InfoQ: How much value did you get from the recent Hackathon? What were the key learnings for the Starling Bank team?
Hawkins: It was just immense. I had no idea the hunger out there for this sort of thing. Every hint of a new endpoint in the API and people were jumping on it, working out what it could do, where the bugs were! People were throwing ideas around, implementing some of the stuff we haven't had time to and it was all moving so fast.
The marketplace team was getting great feedback on how the APIs should evolve and what people need, and I was taking in a lot on what we need to think about in the back-end for scaling out some of these things, because you know when people are using the API the traffic is probably not simply proportional to the number of users like it is with the mobile apps, and we discovered quite a few use-cases that we weren't ready with that we've now implemented.
We implemented MFA-reset for developer accounts during the hackathon itself because one participant smashed his phone! We're definitely looking to repeat this sort of thing on a more regular basis.

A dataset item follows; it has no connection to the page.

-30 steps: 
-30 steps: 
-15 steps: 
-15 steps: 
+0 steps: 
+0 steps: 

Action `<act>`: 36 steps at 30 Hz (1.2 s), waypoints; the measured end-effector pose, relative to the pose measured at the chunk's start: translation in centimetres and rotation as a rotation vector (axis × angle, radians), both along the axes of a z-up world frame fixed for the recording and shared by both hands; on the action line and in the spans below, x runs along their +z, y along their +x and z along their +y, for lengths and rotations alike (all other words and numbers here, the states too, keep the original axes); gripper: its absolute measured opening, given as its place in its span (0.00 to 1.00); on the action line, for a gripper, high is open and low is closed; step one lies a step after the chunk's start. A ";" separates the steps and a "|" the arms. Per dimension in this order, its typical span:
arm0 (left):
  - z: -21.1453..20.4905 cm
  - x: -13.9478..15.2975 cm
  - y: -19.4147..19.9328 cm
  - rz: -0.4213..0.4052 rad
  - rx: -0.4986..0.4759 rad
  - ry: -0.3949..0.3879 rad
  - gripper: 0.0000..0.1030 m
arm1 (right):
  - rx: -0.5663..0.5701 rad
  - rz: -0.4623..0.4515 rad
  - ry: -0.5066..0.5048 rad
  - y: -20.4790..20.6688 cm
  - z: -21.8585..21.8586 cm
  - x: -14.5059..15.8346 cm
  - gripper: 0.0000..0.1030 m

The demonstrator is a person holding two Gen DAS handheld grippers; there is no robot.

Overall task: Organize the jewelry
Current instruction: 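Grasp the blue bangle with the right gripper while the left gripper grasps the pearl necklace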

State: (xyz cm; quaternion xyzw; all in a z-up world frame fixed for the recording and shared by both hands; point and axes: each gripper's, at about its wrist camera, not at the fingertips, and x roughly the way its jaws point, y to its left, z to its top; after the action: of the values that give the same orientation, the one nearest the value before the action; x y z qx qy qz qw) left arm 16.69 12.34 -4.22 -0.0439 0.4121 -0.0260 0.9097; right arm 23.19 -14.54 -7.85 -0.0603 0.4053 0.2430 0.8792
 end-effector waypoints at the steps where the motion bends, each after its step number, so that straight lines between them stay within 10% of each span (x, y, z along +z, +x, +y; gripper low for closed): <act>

The video and slides for Hawkins' recent QCon London presentation "Building and Trusting a Cloud Bank" can be found on InfoQ, and the Starling Developer Portal contains additional information for developers wanting to utilise the current APIs available. Megan Caywood has also published "Starling Hackathon: The Roundup" on the Starling Bank blog, which contains a summary and key learning points from the recent StarlingDev Hackathon.